(事案を簡略化して説明します。)
被相続人Hは有限会社を設立し(本件会社)、運送業を営んでいた。被相続人には子Aと子Bがおり、Aは長年、本件会社の仕事を手伝いました。
Hは亡くなるまで本件会社の利益の全てを手中に収め、一家の家計を握っていました。Aは低い給料のみもらっていました。
裁判所:高松家庭裁判所丸亀支部
裁判年月日:平成3年11月19日
会社への労務提供は、あくまでも会社に対する貢献であって、被相続人の財産の維持又は増加に貢献したとはいえず、基本的には寄与分は認められません。

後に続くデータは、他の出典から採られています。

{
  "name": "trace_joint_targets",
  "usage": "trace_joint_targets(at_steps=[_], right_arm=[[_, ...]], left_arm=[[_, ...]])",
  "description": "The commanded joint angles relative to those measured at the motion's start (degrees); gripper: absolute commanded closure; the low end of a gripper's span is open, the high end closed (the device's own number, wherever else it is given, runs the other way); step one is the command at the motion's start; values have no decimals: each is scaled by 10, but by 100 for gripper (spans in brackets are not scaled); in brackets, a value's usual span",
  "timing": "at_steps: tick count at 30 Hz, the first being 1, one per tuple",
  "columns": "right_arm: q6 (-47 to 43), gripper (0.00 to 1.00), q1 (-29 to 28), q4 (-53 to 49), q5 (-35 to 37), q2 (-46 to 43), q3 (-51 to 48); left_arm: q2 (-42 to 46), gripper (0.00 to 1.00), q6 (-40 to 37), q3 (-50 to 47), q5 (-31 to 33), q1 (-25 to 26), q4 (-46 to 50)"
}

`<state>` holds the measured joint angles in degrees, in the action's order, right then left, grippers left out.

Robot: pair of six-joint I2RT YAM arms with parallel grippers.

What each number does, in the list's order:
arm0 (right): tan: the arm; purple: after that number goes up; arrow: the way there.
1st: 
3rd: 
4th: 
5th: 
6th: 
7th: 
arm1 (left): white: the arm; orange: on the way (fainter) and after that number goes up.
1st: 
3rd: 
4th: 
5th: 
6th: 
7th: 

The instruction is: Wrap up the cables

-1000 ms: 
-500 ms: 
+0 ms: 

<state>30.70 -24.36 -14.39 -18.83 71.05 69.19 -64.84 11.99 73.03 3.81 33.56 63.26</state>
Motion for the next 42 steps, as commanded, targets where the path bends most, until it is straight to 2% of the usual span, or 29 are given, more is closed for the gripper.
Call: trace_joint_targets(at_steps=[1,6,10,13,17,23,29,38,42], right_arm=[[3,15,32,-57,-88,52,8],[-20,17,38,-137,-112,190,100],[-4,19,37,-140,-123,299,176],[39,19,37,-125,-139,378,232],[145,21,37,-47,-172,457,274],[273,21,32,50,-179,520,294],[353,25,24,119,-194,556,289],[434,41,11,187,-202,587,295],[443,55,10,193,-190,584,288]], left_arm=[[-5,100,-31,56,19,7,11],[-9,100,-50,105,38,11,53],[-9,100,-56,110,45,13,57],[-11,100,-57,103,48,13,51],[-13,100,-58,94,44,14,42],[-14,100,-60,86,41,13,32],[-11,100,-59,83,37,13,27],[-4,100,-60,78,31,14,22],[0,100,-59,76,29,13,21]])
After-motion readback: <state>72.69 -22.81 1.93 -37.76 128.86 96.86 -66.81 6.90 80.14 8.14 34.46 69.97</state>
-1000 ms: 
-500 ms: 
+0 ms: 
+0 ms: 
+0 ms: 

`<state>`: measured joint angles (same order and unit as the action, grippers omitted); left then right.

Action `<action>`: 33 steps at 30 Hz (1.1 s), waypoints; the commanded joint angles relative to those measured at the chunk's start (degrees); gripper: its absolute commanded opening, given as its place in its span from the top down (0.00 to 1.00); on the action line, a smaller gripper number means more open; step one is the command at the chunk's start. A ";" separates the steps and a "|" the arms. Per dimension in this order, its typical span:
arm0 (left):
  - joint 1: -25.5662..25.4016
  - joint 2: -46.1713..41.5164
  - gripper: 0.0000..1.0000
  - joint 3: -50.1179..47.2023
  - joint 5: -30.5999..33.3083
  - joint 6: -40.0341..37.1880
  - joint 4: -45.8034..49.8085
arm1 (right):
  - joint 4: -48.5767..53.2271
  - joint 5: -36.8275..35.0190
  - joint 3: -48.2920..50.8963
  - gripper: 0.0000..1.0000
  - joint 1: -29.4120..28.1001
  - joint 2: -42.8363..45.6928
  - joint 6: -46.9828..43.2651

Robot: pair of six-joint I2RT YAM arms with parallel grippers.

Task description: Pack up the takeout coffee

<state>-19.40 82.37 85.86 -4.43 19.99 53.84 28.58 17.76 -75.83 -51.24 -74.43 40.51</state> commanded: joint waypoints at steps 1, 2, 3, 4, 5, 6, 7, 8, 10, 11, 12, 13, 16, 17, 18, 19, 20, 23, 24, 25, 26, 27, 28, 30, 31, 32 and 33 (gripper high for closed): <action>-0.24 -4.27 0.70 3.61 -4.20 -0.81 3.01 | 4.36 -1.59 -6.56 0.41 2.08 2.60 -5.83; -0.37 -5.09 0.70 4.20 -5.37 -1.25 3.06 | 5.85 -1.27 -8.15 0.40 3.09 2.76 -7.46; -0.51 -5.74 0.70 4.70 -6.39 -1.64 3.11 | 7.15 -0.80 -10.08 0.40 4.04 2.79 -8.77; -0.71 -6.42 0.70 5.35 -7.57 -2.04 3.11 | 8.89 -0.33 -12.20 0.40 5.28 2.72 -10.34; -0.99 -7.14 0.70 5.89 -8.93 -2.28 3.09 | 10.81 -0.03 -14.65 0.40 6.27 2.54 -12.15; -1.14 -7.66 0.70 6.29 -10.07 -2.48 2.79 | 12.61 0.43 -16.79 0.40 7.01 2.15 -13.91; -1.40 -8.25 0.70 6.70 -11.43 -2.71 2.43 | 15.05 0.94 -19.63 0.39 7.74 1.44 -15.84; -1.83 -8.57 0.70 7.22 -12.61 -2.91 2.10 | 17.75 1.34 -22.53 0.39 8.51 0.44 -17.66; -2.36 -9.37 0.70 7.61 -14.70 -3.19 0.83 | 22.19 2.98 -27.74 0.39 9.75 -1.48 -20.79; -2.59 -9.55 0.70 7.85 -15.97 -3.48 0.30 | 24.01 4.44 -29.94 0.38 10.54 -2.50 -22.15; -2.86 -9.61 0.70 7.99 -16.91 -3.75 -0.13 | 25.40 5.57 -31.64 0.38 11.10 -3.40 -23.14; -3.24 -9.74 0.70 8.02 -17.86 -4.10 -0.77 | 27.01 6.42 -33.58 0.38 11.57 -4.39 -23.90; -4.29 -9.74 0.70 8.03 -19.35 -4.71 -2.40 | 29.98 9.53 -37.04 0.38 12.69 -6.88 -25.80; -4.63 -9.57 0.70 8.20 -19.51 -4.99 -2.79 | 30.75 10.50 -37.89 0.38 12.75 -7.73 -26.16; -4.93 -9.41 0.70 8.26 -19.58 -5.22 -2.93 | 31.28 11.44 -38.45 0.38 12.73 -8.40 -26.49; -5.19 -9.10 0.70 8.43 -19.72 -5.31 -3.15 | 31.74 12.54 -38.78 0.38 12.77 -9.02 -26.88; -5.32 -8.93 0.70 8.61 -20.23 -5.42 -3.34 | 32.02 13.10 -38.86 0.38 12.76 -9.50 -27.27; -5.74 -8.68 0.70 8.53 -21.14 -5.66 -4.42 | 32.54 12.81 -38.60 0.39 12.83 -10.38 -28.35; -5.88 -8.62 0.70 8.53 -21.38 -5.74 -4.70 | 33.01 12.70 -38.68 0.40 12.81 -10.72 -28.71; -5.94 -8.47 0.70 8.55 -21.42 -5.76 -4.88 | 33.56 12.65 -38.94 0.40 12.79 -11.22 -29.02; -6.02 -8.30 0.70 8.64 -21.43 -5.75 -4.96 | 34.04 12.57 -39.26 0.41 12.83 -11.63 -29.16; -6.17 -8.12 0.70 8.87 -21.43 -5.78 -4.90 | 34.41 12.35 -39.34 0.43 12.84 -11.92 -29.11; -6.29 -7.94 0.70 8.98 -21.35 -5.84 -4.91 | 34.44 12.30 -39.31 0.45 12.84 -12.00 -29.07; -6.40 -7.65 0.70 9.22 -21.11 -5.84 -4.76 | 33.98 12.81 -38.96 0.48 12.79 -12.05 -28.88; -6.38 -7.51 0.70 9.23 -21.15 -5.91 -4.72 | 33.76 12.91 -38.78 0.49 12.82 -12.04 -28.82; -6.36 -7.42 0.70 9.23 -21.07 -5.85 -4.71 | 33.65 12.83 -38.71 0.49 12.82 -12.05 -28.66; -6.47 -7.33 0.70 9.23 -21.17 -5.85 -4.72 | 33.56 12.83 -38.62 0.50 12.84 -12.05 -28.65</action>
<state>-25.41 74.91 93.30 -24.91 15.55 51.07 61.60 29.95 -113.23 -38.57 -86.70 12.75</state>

しかし、会社とは名ばかりであって実質的には被相続人の個人事業に近い場合に、会社へ貢献した相続人に寄与分が認められないかが本件の争点です。
高松家裁丸亀支部は「相手方Aは、(中略)トラック運転手として家業を手伝ってきた。(中略)同相手方は昭和35年2月に婚姻するまで給料をもらっていなかったが、婚姻後は被相続人宅の近くに別居し、低い給料ながらこれを受領して別所帯となった。同相手方の妻も本件会社の事務を手伝い同相手方同様給料を受領していた。」等の事実関係を認定した上で、Aについて10%の寄与分を認めました。